The Protecting Americans From Tax Hikes (PATH) Act of 2015 made a number of important tax provisions “permanent” (although that term is relative when you are talking about legislators and their ability to leave things alone).  Here’s a summary of some of these key provisions:

  • American Opportunity Credit – This very important provision gives you a tax credit for 100% of the first $2,000 and 25% of the second $2,000 of college expenses.  The PATH Act makes this permanent. You can get a maximum annual credit of $2,500 per eligible student.
  • The Research Credit has been made permanent.  Simply stated, this credit permits businesses to reduce their taxes by as much as 20% of the amount spent on qualifying research and development expenses.  Consult with your tax professional in calculating this credit.
  • DeMinimis Safe HarborIn 2015, the IRS simplified the paperwork and recordkeeping requirements for small businesses by raising the safe harbor threshold for deducting certain capital items from $500 to $2,500.  This process, now made permanent, allows for the expensing of items.  We originally covered this in the fourth quarter newsletter in December 2015.
  • Donation directly to a charity from an IRA account was made permanent –The law requires individuals over age 70 ½ with Individual Retirement Accounts (IRAs) to make a Required Minimum Distribution (RMD) from their IRAs.  The provision of the PATH Act makes permanent the ability to donate to a charity directly from an IRA as an RMD, without paying taxes or showing the amount donated as income.  Such as donation also is not tax deductible if the individual itemizes deductions.
  • Estate Tax Exemption for 2017 is indexed up to $5,490,000 (compared to 5,450,000 for 2016).  The annual exclusion will remain at $14,000 for 2017.  Vicki Becky also addresses estate tax rules and regulations in her article this quarter.
  • Retirement Fund Rollovers – When moving retirement funds from one account to another, you have 60 days to complete the transfer.  In the past, sometimes funds have not been added to the receiving account within the 60-day window for reasons that were out of the account owner’s control.  Examples of these appear below. The new IRS rules described in Revenue Procedure 2016 – 47 allow for self-certification in certain cases of late 60-day retirement contribution roll-overs.  This eliminates the need for some excessive documentation, by permitting the taxpayer to self-certify that the transfer occurred according to the rules.  Examples of situations in which this could happen include:
    • The financial institution receiving the contribution or making the distribution to which the contribution relates committed an error.
    • The distribution was made in the form of a check, but that check was misplaced and never cashed.
    • The distribution was deposited into an account that the taxpayer mistakenly thought was an eligible retirement plan and the funds remained in that account.
    • The taxpayer’s principal residence was severely damaged.
    • A member of the taxpayer’s family died.
    • The taxpayer or a member of the taxpayer’s family was seriously ill.
    • The taxpayer was incarcerated.
    • Restrictions were imposed by a foreign country.
    • A postal error occurred.
    • The distribution was made because of a levy under Internal Revenue Code Section 6331, and the proceeds of the levy have been returned to the taxpayer.
    • The party making the distribution to which the rollover relates delayed providing information that the receiving plan or IRA required to complete the rollover despite the taxpayer’s reasonable efforts to obtain the information.
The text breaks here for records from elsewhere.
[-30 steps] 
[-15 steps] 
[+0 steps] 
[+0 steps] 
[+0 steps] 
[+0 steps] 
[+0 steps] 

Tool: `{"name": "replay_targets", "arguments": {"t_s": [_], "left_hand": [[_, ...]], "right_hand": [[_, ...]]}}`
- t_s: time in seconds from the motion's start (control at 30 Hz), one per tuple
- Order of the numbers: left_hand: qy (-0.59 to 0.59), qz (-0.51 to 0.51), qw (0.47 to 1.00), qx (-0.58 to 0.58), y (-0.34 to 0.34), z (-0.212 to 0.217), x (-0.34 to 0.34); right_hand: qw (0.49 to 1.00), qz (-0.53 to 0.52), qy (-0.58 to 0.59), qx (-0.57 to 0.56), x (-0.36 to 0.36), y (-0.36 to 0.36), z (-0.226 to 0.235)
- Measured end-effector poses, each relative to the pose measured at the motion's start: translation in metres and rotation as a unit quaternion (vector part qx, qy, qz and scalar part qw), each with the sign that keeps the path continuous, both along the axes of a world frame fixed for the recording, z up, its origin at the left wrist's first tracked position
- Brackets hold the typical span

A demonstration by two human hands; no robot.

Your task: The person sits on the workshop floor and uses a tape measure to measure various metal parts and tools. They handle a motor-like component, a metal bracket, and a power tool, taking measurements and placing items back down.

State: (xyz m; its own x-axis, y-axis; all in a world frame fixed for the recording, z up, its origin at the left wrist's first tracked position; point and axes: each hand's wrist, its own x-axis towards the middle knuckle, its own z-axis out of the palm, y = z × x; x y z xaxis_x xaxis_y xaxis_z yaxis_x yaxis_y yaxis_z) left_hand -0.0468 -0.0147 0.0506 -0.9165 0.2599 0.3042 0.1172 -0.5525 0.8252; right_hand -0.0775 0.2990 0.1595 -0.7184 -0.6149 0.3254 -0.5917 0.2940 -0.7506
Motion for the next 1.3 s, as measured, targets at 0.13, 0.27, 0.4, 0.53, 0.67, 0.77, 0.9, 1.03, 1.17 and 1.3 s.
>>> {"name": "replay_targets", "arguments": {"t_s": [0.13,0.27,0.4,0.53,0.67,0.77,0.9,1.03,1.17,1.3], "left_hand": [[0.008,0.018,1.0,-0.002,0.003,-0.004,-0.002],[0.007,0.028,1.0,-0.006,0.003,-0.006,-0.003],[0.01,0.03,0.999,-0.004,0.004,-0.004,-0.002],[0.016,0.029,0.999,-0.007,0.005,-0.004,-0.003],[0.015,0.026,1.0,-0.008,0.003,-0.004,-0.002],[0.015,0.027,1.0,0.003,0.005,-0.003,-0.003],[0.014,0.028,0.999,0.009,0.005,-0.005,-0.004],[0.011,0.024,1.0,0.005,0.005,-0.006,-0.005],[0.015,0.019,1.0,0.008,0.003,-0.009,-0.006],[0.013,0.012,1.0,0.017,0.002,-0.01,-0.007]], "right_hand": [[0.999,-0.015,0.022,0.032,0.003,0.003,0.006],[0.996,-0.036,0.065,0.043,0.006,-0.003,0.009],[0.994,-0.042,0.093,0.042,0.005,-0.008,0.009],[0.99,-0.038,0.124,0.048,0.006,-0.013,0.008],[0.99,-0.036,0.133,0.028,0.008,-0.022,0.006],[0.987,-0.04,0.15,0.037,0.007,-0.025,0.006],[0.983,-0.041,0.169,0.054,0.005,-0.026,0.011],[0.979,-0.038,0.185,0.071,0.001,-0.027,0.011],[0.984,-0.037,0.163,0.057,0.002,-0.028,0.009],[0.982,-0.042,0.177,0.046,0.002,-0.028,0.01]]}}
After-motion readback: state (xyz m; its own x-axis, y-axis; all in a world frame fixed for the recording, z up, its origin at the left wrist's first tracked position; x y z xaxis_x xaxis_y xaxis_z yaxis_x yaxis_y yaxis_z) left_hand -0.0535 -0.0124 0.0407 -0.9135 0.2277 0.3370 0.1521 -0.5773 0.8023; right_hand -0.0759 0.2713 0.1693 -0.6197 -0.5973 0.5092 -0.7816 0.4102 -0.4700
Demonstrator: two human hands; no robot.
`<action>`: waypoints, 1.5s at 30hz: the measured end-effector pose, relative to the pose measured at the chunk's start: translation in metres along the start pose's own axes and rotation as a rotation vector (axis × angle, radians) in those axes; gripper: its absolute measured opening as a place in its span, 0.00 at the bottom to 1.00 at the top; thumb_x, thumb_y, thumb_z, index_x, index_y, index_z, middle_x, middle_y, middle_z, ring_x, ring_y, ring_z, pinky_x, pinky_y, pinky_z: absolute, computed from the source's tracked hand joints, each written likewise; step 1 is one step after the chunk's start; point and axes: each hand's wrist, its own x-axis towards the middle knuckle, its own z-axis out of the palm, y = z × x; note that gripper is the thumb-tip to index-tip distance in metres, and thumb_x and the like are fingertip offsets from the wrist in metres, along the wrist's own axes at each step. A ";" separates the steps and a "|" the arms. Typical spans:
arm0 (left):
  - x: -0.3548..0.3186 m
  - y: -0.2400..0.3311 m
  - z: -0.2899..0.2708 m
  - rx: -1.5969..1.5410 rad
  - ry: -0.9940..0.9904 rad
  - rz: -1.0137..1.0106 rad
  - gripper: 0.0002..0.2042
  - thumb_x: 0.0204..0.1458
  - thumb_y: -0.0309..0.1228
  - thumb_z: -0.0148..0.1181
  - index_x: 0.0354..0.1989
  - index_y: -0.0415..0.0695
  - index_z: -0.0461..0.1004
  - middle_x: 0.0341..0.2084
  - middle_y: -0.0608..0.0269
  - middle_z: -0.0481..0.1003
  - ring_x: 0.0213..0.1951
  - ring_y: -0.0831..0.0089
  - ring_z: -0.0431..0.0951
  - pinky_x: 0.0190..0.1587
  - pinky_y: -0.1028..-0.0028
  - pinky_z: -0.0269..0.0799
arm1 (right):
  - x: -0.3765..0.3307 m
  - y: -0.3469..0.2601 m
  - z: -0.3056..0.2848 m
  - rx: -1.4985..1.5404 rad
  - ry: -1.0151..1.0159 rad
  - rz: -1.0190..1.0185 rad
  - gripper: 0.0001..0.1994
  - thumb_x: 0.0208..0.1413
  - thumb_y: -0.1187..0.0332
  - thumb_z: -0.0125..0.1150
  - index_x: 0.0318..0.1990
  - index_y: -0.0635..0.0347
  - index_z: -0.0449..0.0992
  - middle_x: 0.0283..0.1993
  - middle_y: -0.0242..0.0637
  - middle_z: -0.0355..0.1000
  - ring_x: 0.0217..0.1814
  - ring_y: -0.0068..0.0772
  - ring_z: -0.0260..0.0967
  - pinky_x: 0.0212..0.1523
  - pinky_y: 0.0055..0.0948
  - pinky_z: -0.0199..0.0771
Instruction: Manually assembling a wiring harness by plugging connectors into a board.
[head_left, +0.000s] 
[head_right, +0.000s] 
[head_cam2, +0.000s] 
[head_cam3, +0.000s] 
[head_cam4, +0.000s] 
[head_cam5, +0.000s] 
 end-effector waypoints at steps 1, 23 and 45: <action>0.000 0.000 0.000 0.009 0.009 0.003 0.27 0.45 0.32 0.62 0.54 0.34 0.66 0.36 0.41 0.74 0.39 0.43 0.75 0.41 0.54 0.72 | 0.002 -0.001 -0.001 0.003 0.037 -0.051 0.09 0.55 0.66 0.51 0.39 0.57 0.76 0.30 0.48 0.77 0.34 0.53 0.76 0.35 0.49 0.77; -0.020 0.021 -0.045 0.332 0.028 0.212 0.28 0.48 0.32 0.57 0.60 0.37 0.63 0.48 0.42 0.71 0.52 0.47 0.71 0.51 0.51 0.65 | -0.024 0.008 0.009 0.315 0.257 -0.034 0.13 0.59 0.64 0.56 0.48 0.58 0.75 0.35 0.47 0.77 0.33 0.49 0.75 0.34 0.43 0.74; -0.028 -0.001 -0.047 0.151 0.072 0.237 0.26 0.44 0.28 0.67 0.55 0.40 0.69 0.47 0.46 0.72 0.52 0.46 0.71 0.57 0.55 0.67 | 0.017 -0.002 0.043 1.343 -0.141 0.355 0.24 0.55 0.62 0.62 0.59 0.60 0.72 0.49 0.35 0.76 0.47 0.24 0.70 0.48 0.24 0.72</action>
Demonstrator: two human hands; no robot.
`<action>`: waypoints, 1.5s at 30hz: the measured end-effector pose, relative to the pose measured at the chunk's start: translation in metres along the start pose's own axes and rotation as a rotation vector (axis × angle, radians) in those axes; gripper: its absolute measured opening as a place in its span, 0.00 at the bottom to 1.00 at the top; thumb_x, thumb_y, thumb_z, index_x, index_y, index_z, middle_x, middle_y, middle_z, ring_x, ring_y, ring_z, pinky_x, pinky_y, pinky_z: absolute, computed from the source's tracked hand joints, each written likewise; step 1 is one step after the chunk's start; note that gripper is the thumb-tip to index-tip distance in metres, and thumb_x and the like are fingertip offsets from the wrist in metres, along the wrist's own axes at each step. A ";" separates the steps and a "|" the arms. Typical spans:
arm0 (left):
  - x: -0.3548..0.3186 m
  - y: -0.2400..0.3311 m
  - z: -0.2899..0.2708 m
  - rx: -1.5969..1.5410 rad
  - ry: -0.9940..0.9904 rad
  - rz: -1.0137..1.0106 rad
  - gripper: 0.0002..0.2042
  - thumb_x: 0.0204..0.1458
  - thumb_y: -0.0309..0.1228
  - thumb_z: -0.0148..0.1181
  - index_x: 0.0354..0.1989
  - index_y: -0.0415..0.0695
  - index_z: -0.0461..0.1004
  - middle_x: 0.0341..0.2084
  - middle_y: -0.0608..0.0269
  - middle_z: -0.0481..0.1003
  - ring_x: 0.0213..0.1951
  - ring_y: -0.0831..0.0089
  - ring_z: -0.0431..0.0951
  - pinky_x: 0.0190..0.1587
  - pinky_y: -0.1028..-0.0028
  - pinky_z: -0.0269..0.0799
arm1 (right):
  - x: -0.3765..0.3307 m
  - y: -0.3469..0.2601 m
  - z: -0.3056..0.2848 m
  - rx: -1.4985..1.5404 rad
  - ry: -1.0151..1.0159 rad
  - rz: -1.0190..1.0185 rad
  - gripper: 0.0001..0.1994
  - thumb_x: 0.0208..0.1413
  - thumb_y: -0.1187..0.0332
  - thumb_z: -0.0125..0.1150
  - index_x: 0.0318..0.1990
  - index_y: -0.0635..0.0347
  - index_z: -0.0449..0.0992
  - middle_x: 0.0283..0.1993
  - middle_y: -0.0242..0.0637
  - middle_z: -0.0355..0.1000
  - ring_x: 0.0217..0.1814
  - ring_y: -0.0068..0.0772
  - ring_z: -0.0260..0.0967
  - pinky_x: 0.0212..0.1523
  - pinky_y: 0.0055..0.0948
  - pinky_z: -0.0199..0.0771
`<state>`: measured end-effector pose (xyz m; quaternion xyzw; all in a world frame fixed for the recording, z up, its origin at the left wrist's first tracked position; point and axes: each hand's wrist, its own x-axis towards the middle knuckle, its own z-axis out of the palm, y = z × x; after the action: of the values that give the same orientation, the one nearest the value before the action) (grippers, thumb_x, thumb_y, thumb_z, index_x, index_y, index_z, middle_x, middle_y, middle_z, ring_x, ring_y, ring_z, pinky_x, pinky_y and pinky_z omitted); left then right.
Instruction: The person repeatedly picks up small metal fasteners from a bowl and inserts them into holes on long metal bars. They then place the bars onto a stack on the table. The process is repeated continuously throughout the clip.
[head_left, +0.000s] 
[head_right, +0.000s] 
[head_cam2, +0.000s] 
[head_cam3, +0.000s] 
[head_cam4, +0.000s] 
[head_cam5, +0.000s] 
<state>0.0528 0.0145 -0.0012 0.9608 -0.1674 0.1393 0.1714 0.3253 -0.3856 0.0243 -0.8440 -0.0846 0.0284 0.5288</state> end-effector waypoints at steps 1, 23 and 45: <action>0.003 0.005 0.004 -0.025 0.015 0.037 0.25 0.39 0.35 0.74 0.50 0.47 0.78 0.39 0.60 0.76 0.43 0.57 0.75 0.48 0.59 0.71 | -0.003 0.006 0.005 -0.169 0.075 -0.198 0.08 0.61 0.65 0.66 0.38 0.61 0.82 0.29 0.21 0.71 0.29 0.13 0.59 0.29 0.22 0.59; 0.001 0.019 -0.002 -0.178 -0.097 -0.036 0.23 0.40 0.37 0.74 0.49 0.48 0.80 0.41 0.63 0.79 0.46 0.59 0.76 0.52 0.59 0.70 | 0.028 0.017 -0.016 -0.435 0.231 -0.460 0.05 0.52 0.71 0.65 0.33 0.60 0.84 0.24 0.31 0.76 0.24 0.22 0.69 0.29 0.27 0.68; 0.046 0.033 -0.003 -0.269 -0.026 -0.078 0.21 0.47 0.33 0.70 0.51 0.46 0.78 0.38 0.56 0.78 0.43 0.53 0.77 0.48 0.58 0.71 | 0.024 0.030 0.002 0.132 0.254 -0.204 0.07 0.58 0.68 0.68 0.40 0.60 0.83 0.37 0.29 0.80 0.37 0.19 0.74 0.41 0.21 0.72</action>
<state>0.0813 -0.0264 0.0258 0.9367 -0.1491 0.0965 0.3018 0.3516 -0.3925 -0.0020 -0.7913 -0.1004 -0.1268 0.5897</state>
Watch Out For New Fraud Scams

Just because you see it in print, doesn’t mean it’s true or authentic. We have seen an increase in the number of incorrect notices that appear to be coming from the IRS and Iowa state government agencies, but which are totally false.  If you receive one of these, it is wise to provide it to one of our professionals to verify not only the accuracy of the notice but also the authenticity of the notices.  Not only are we seeing and hearing about notices from the office regulatory agencies, but we are also hearing that scammers are starting to pose and attack using these written methods, in addition to fraudulent phone calls.